就像外面的那群人一樣,他們已經作為帝國軍的成員作戰太久,哪怕內心再迷茫,大多數人也得順着這條路走下去。

郁晗稍微清醒了些,推開門,映入眼簾的便是身形挺拔的年輕軍士。

紫色雙眸向她流露出意味深長的笑,眼眸的主人走向通往飛船餐廳的門,故意回頭望了她一眼。

郁晗沒忍住,輕笑一聲,跟上前。

距離目的地很近,又不是用餐時間,飛船的小型餐廳靜谧無人,只有一臺制作簡餐的機器于此留守。

陸濯挑了一把靠窗又正對着門的座椅,雙手支在下巴,微笑着等待郁晗。

“我要是不來,你豈不是很尴尬?”她慢悠悠地晃到他對面坐下,“到時候笑臉正對着一個陌生人。”
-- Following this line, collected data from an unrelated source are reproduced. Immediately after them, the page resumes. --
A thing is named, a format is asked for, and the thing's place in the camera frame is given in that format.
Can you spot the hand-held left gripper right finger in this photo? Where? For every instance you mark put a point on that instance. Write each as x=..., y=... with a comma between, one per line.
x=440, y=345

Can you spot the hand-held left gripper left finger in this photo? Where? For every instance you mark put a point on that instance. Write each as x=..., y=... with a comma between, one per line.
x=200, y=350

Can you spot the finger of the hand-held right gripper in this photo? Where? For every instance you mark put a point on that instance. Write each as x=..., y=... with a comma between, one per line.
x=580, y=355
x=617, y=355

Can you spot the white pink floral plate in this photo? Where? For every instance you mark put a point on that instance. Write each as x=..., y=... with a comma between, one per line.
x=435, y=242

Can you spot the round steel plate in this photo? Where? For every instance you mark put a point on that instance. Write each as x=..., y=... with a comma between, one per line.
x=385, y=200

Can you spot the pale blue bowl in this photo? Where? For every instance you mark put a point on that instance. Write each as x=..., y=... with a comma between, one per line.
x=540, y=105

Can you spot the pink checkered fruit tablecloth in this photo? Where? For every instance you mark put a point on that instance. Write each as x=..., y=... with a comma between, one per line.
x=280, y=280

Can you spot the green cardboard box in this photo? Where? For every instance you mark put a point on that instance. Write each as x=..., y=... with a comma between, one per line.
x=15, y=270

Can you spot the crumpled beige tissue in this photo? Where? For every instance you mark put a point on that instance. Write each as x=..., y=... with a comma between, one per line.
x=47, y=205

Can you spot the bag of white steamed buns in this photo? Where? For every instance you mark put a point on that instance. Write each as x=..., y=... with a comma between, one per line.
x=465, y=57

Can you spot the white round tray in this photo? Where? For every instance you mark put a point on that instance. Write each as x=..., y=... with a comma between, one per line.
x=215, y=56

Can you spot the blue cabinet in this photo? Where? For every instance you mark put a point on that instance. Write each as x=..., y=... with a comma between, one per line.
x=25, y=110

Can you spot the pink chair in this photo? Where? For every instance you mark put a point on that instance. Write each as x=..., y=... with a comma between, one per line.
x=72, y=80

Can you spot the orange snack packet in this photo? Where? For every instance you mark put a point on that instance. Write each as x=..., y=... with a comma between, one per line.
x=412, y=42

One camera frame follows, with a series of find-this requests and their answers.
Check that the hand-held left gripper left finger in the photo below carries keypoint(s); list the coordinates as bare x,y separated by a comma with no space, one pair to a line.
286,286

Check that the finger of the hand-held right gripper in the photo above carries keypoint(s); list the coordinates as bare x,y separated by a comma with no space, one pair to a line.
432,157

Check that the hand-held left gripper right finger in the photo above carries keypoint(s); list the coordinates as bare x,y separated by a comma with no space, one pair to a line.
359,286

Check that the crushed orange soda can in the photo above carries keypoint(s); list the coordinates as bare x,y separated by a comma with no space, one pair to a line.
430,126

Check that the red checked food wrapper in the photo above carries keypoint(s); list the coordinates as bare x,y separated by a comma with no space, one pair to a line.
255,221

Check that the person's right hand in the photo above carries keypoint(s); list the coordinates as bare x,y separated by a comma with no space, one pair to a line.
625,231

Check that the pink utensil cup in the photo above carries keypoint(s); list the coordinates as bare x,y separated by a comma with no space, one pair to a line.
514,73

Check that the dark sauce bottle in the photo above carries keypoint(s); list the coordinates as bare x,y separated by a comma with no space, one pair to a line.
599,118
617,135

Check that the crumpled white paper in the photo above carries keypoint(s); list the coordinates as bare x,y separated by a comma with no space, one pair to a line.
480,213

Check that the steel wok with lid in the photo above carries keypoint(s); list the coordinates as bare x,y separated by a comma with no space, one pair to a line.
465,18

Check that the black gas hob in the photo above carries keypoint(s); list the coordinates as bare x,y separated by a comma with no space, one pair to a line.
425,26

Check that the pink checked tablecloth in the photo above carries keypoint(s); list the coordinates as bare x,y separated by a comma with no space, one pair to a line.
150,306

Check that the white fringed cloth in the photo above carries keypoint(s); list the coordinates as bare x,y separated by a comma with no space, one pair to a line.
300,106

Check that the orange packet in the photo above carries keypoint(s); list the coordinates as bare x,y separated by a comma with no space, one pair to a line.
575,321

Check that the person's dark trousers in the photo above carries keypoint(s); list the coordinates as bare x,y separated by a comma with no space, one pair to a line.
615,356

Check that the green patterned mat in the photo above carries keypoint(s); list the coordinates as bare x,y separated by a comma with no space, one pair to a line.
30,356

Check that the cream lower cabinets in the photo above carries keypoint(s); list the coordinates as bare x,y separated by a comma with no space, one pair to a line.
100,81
“我知道你會來的。”他笑笑,“大家滿心都是黎明軍團,哪怕不說出來,現在心裏也在各種盤算。”

“想必塔拉那邊正為了這件事着急。”他說。

阿斯特麗德這會一定已經火急火燎地召開了會議。

“嗯。”郁晗簡短地應了聲,似乎對這個話題興趣不大。

她低頭,手指在桌上打着圈,以陸濯的視角,看見的是她的發頂,有那麽一兩根頭發不服帖地翹着。

“郁晗。”他輕聲喚道,“你就不怕……”

這一次,她反應迅速地擡起眼:“怕什麽?”

陸濯上身前傾,湊近她:“黎明軍團會将你視為平民群體中的叛徒、必須消滅的敵人,安排人悄潛伏在你周圍,只為有一天殺了你。”

“那可真是榮幸。”

郁晗反倒閑适,她也往陸濯的方向靠近,二人之間距離瞬間縮短。

“我還以為只有皇帝陛下、帝國重臣,或者洛少将那樣的将領才能被黎明軍團這樣對待。”

“如果他們急于殺了我,那說明我對他們造成了威脅,他們在害怕。

她歪歪腦袋,笑臉映照在陸濯的眼裏。

“這是敵人的一種認可。”

陸濯沒有預料到她的回答,表情有一瞬的凝滞。

“那麽多事情我都經歷過來了,倘若黎明軍團真的派出殺手什麽的,我也一定可以解決。”她道,“我也珍視自己的性命,将來的人生還需要完成很多事,不會輕易讓他們得逞。”

陸濯垂眸:“那最好不過了。”

再度擡眼,又是那副溫柔似水的神情。

他往郁晗的耳邊伸手,幾縷黑發柔順地滑過他的指尖。

“你頭發亂了,我幫你重新編一個吧?”

不等她答話,他從桌前起身,繞到郁晗身後,按住要配合他身高站起的她。

“你坐好就行。”

他在她身後保持着彎腰的姿态,解開她的發繩,那頭黑發在她背後鋪開。

在發間穿梭的手指給郁晗帶來輕微的癢,陸濯溫熱的指尖掠過她的耳朵與後頸,她不由自主地顫了一下。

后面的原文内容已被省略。